Musee de F. P. C.: Museum Review

3 minutes
Free People of Color Museum

Musee de F. P. C.: Museum Review

Display of prominent Free People of Color in the Museum.

Free People of Color Prospered in New Orleans

Of all the museums I’ve visited recently, the Musee de F. P. C., or the Free People of Color Museum, was by far the most informative experience. In celebration of Black History Month, this is your sign to learn more about those responsible for all the things you love about New Orleans.

New Orleans had one of the largest and most prosperous communities of Free People of Color before the Civil War. The Treme is sometimes referred to as the first Black neighborhood in the United States. The neighborhood along Bayou Road and Esplanade Avenue still features prominent mansions, many of which were homes of free people of color. Black businesses have purchased many of these homes and reclaimed them in an act of resistance. The Free People of Color Museum is located in one such mansion.

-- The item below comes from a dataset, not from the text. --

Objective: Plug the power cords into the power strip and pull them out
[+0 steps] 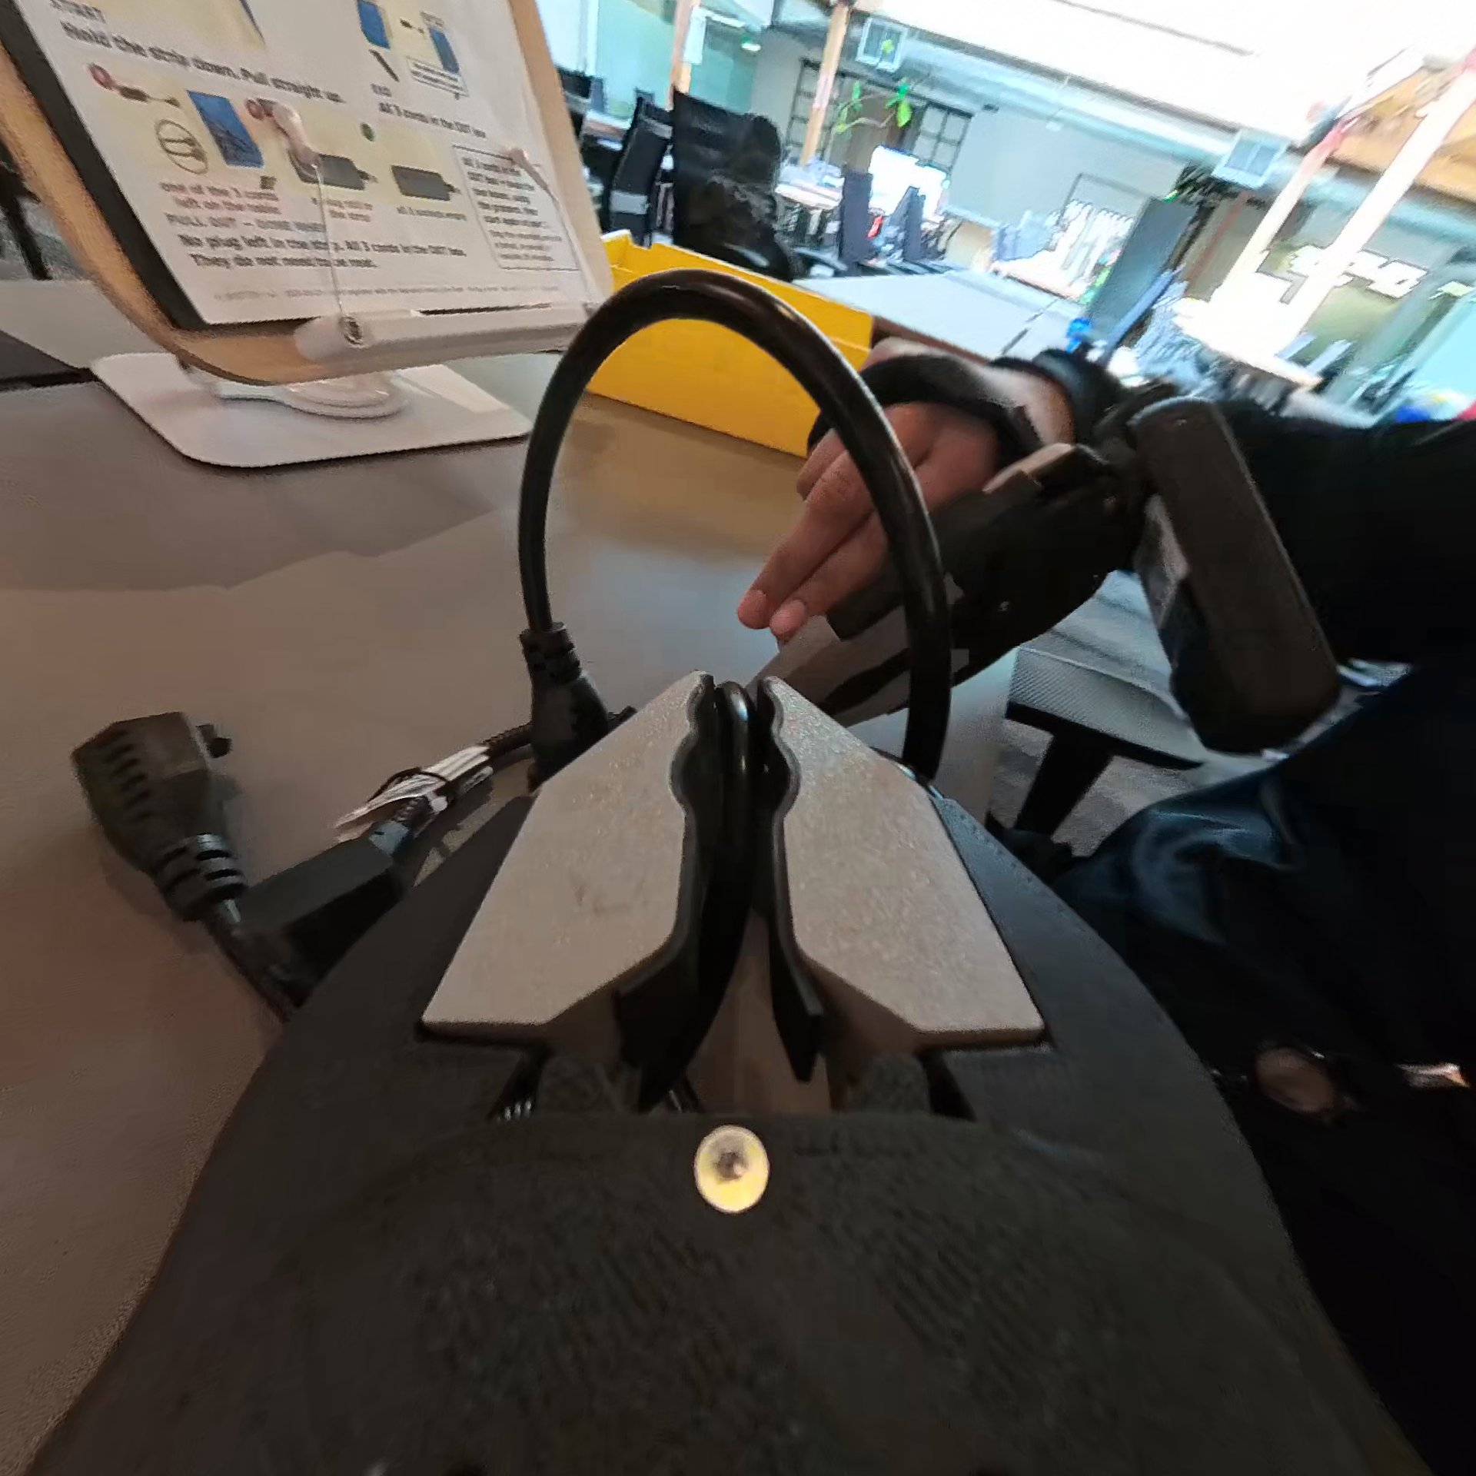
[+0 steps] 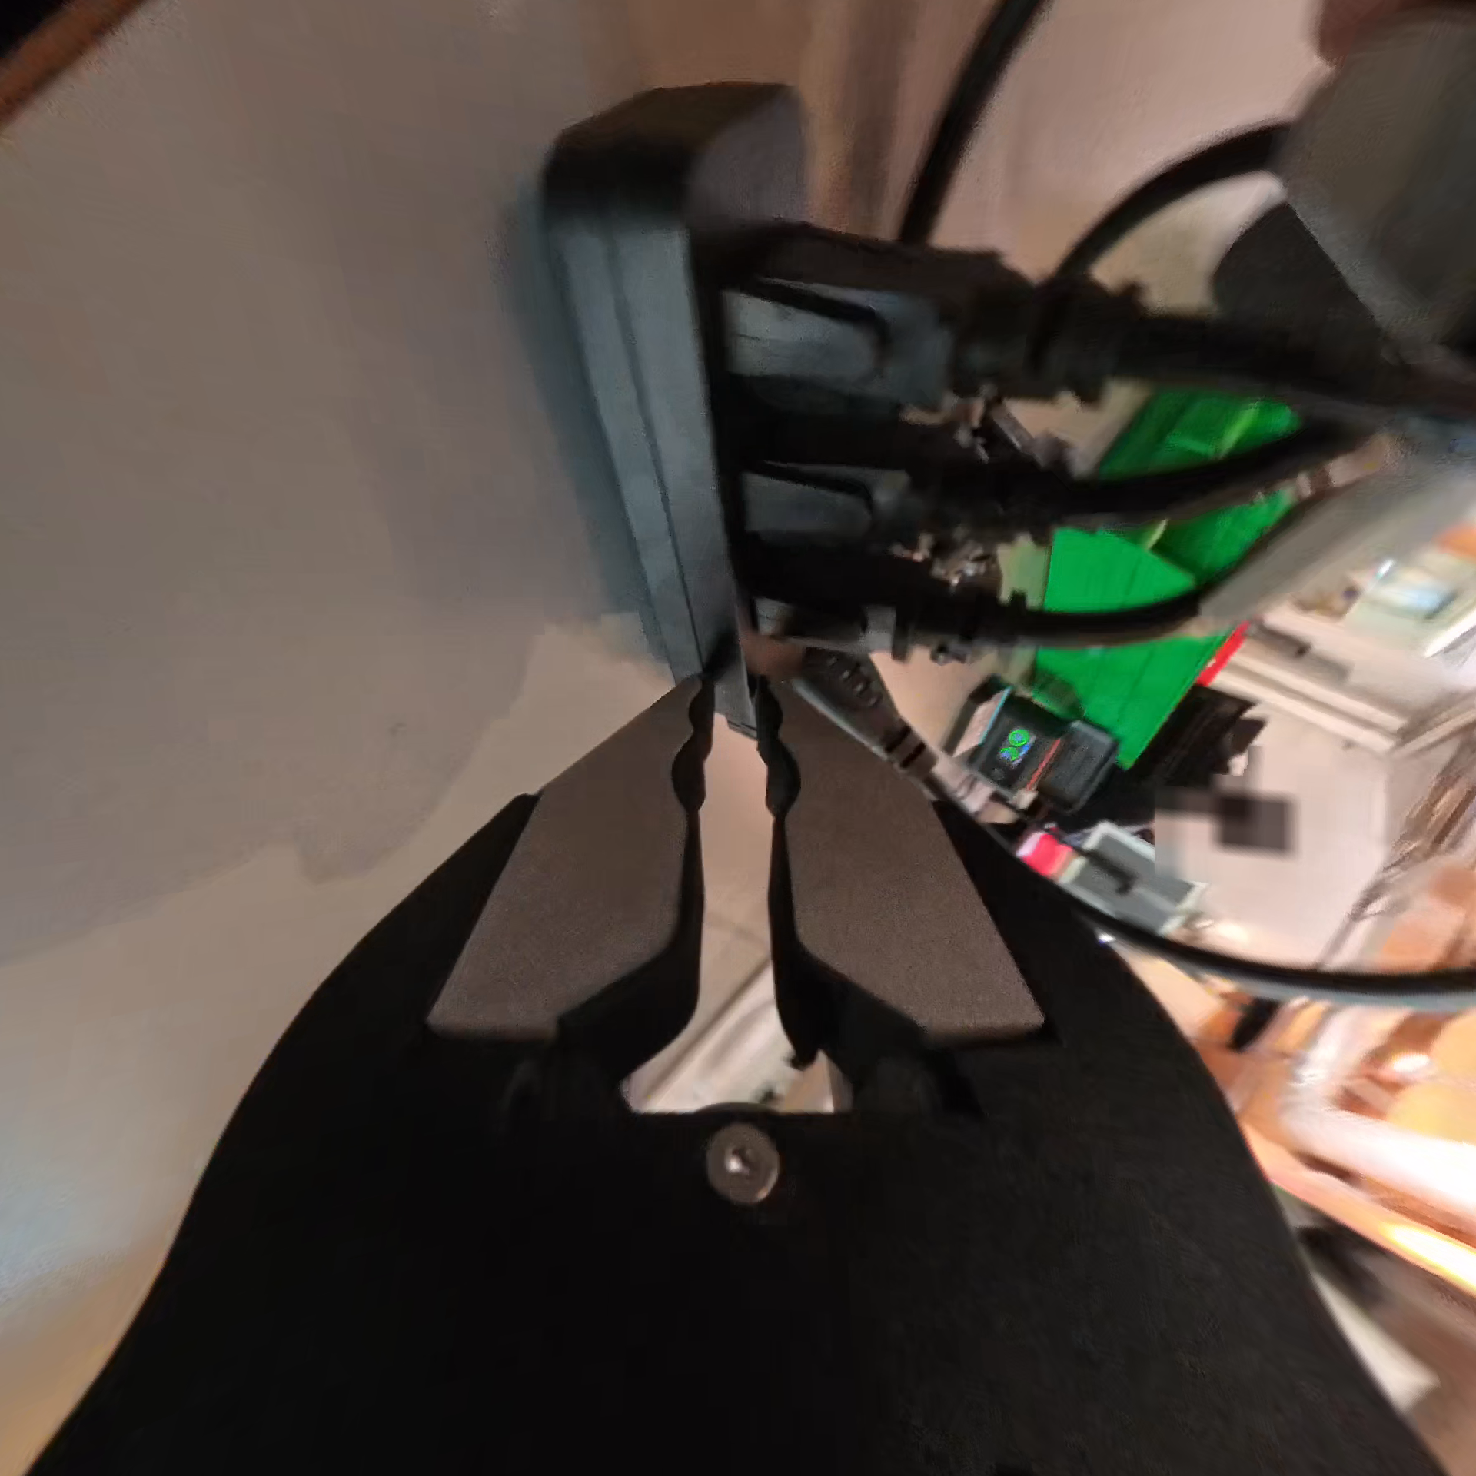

The museum requires a guided tour with your admission, but it is more like a performance. My guide was an outstanding storyteller who provided historical facts, and offered emotional testimony, in character, to provide the shading facts need for perspective.

I learned more in a brief tour than all my history classes combined. From Edmund Dede and Norbert Rillieux, geniuses in their fields who eventually chose to leave New Orleans because of deteriorating conditions for people of color, to Marie Laveau and Henriette Delille, women who defied the expectations of their place in society to reign in our time as queens of their chosen vocations.

Black History playlist on YouTube

Very Important Free Person of Color

Coincidentally, I was joined on my tour by four descendants of Edmund Dede. They were family, cousins, but seemed to be meeting for the first time. Two had fair complexions. They would be perceived as white people and seemingly did not know about their African heritage until recently. The two others had dark complexions. This dichotomy of family is a living representation of the myth of race. Our guide made it a point to remind the fair faction that they are Black more than once, which I took to be a welcoming gesture. It was also a very real example of how physical characteristics and ancestry do not align neatly.

The guide also pointed out several other prominent free people of color who were indistinguishable from white people during their time. The blending yielded beauty, which led to the regulations around what free women of color could wear. This included the requirement of a tignon to cover their hair. The tignon was ostensibly to provide an easy way to distinguish women of color from white women since skin color was unreliable. However, it also was an attempt to dampen their exotic beauty so that they would not tempt white men. But these were the same people who, through endless ingenuity, purchased themselves to find freedom. Many decorated themselves with the tignon so ornately that they subversively turned the hinderance into an asset. This is only one of the stories of resistance you can learn at the Musee de F. P. C.

If you have any interest in 19th century New Orleans, visit the Musee de F. C. P. There is so much more to understand. You can book tickets online.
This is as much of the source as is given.